Sunday, August 2, 2015

Drinkin’ Popi's Kool-Aid


The goblet, now empty save two or three droplets of red, ascended.

Dutifully I fetched and refilled.

Upon delivery, I opined, “Wow, ya really …”

By instinct, I paused in my patter at that point, which is typically when the interruption comes – or maybe it’s the choir joining in.

“… polished that off!”

But when the colloquialism of the moment has become trite even to the ears of a seven-year-old – like “Well, I’ll be … a monkey’s uncle!” – the interruption takes a different form.

“If you say … then I’ll never …”

Of course the potential consequence is sufficiently pernicious to compel compliance.
Well, at least “compliance” in the literal sense.

The Grandpa Handbook – quite similar to The Teacher Handbook, unsurprisingly – requires that feigned wrath always be encouraged and enjoyed.

[From a practical standpoint, an exaggerated imitation of such a performance has been known to forestall the brewing outburst of a cranky child.]

Polishing off in the sense of consuming vigorously, while not completely absent from our vernacular, lives a hermit’s existence these days. I tend to offer it in my Dad’s cadence, punctuating the first syllable as proper praise for a healthy appetite. (Dear Ol’ Dad would accomplish the same objective by conferring membership in the “Clean Plate Club,” though for some reason I tend to reserve that distinction for healthy canine appetites.)

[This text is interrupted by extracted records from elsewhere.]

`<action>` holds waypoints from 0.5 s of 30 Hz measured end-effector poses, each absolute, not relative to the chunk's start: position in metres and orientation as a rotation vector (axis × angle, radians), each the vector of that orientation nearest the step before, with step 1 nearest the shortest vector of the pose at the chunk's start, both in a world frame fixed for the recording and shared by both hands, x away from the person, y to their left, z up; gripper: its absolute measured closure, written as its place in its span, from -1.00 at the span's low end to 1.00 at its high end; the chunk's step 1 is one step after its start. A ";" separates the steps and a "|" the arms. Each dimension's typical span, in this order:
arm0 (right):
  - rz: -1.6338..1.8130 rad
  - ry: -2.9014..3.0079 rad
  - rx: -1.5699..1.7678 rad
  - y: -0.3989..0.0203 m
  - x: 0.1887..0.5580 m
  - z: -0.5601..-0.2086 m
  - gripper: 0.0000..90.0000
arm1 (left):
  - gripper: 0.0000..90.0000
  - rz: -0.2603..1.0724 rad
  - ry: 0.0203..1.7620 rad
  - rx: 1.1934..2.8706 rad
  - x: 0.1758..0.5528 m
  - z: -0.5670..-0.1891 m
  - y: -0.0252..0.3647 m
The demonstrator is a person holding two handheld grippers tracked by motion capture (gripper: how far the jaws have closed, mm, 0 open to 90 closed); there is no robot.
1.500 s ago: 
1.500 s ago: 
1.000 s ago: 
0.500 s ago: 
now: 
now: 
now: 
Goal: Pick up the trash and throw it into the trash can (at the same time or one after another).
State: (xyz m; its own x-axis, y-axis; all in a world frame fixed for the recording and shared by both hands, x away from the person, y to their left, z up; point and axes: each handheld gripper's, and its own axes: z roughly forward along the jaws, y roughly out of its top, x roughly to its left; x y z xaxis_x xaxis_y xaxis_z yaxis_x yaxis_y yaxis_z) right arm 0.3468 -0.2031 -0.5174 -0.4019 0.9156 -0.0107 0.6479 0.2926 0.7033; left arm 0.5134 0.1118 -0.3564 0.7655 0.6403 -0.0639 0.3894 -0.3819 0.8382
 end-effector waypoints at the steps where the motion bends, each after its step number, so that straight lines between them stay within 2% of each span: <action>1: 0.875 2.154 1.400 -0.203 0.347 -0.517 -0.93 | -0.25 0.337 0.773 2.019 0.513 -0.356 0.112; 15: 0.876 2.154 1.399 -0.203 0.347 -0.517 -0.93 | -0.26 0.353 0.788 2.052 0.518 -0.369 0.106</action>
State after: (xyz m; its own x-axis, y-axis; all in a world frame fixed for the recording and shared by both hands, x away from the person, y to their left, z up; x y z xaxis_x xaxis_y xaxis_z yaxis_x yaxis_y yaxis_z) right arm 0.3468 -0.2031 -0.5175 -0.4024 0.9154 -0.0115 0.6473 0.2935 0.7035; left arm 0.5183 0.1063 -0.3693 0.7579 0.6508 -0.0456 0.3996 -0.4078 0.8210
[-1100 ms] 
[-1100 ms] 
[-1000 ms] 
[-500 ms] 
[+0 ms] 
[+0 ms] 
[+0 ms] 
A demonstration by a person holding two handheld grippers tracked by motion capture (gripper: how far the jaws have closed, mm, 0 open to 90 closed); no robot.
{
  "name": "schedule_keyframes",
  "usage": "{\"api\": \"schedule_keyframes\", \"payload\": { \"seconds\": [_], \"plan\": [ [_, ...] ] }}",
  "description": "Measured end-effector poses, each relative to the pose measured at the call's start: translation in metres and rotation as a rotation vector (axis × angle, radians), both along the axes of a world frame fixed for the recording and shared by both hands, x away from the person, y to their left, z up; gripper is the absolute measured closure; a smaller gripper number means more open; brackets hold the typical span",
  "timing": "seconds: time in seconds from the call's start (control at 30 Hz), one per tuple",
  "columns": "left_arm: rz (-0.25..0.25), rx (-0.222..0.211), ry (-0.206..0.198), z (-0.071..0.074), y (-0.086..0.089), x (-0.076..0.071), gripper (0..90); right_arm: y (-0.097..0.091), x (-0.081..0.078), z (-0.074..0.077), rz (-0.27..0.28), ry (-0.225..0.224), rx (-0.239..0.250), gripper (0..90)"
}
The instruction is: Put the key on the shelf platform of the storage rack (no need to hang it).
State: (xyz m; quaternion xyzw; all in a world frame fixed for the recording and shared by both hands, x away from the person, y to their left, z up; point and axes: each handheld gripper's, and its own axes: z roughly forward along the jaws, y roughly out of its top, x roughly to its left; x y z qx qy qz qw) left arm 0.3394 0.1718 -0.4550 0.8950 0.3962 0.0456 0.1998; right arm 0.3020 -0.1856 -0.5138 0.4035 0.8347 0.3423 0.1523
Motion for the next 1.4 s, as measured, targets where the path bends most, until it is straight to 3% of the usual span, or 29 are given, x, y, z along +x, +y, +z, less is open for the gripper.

So when little man began to bristle at that little bit of phrasing, the ball was in Popi’s court. My “play” was to pronounce the “o” in polish with a “long” vowel sound, rather than a short one – as in “pole” rather than “Paul” – thus providing an alternate avenue for the exasperated ingenuity of his ire.

His helpful hint towards my linguistic edification this time was “like nail polish.”

He and I have been engaging in similar word combat over consonant placement in the word “enemy” – or is it “emeny”? I believe this debate was borne of a “Do that one more time and I’ll be your enemy/emeny for life” ultimatum.

As our no-longer-so-little bundle (and handful) of joy set about inhaling this round of liquid refreshment, I cautioned his Russian and advised some Stalin.

The Cold War allusions naturally went over his head (for now), but the corn-ball element didn’t elude the now-shaking head of Grandma, lounging on the couch next to Hizzonor.